Samaritan High Priest Abdel Moin Sadaqa was relaxing on his porch watching Al-Jazeera on a wide-screen TV when we dropped by his home to talk about his ancient religion. “I like to keep up with the news,” the 83-year-old head of one of the world’s oldest and smallest religions explained as he turned down the volume. Told we wanted to make him part of the news, more precisely part of a feature on Samaritanism, he sat up, carefully put on his red priestly turban and proceeded to chat away in the fluent English he learned as a boy under the British mandate for Palestine. Our interview with him and other Samaritans were the basis for my feature “Samaritans use modern means to keep ancient faith.”
Visiting the descendants of the biblical Samaritans was the last stop in a series of visits in Jerusalem, Gaza and the West Bank I made after covering Pope Benedict’s trip to Jordan, Israel and the Palestinian territories. Leaving Jerusalem with Ivan Karakashian from our bureau there, we drove through Israel’s imposing security barrier to Ramallah, picked up our Nablus stringer Atef Sa’ad there and then drove north along the web of priority roads that link the spreading network of Israeli settlements in the West Bank back to Israel. Signs of the Israeli-Palestinian face-off were all around — Israeli army patrols and checkpoints, guarded Jewish enclaves flying the Star of David flag on the hills and Palestinian villages with their mosques and minarets in the valleys. The tension seemed to melt away, though, when we turned onto a narrow road to wind our way up Mount Gerizim to the Samaritan village of Kiryat Luza.

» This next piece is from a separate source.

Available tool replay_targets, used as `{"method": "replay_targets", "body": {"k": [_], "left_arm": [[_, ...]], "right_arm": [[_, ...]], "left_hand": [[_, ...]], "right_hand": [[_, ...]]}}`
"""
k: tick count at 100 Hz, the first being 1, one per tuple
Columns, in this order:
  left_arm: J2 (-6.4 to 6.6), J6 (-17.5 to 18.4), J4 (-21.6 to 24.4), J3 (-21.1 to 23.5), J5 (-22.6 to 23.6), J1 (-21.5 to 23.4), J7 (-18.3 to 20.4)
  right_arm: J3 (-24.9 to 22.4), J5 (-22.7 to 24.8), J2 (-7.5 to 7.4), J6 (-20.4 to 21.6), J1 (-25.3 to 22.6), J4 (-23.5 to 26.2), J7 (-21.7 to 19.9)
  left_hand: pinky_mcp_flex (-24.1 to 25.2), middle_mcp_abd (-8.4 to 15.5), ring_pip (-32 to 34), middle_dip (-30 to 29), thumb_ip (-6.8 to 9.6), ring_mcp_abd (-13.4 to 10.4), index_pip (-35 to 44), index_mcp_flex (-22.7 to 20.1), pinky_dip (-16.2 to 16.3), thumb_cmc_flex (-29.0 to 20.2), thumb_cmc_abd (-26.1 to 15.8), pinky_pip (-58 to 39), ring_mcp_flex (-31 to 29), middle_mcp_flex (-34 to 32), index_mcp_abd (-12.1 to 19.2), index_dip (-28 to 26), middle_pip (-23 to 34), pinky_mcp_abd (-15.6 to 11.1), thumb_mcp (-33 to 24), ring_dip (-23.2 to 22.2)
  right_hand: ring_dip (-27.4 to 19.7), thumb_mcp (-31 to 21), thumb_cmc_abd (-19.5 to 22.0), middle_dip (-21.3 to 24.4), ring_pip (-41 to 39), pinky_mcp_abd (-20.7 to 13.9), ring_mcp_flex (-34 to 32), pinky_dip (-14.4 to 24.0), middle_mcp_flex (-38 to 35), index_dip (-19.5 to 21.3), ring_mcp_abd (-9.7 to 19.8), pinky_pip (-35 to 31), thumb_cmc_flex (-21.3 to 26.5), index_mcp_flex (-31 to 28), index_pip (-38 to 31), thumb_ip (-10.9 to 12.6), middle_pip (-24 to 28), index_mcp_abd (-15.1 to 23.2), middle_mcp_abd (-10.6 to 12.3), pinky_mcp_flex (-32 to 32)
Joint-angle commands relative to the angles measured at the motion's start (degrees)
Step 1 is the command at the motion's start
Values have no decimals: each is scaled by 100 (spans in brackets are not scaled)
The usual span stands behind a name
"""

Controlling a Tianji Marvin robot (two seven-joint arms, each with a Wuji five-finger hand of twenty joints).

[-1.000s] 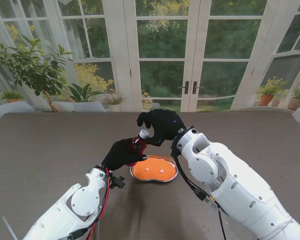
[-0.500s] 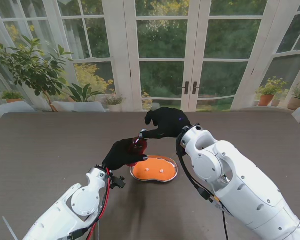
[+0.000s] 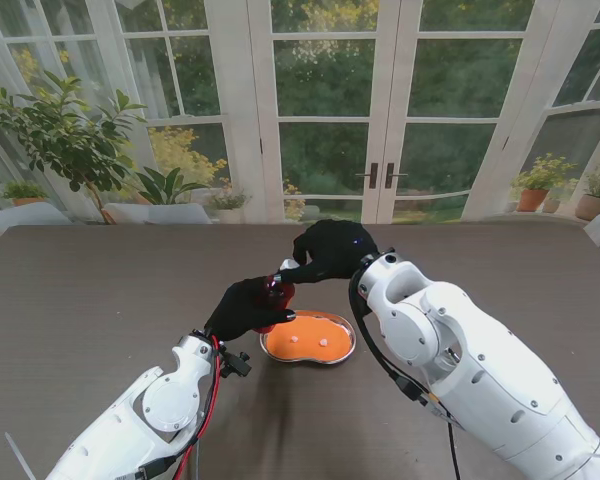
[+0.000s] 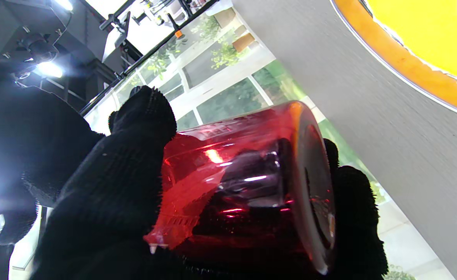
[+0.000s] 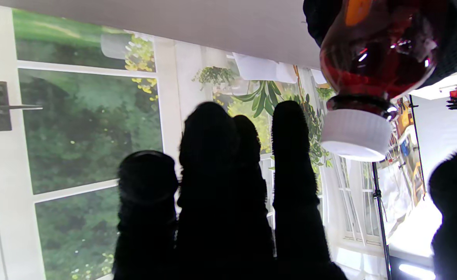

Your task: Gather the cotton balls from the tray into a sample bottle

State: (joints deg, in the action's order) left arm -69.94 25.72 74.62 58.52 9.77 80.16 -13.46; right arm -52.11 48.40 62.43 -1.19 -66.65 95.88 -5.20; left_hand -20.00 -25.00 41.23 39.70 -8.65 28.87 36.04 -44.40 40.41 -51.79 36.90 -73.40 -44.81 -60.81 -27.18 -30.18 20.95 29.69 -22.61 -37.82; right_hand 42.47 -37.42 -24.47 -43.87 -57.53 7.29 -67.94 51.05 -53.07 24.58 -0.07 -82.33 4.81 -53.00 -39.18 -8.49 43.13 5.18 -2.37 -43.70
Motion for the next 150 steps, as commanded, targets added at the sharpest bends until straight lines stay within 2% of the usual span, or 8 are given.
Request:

The West Bank Samaritans used to live in Nablus, the nearest Palestinian city, but left it when the first intifada in 1987 brought the tension too close for comfort. The Samaritans get along with both Israelis and Palestinians and many have identity papers from both sides, Husney Kohen, one of the faith’s 12 hereditary priests, told us at the community’s small museum in Kiryat Luza. But their custom of not taking sides and keeping secrets meant that gunmen began using their neighbourhood as a place to execute enemies in broad daylight without worrying about witnesses. “We weren’t hurt, but we were afraid,” he said. Now living on their holy mountain, the Samaritans feel safe.
The museum looked like a treasure trove of ancient Judaica, but Kohen made sure to point out the differences between Samaritanism and Judaism. “We are Israelites but not Jewish … we have 7,000 differences between our Torah and the Jewish one,” he declared as he showed a copy of a Samaritan scroll he said was the oldest book in the world. The original is locked in their temple for safe keeping. The museum boasted genealogical lists dating generations back to Adam and a few paintings of biblical scenes where Samaritans play a cameo role.
Amid all the ancient artifacts, it seemed strange to hear Kohen talk about Samaritan boys meeting girls over the internet or Samaritan couples going to Israeli hospitals for pre-nuptual genetic tests. Samaritan life is governed by strict laws, especially those isolating women during menstruation and after childbirth, but Samaritan women do not keep any other kind of purdah. In fact, they stand out in Nablus — along with the few Christian women there — walking around in western clothes and flowing hair among the veiled and covered Muslims. Kohen’s oldest daughter works as a journalist for the Palestinian news agency Wafa, the second is a pharmacist and the third is studying English at the university in Nablus.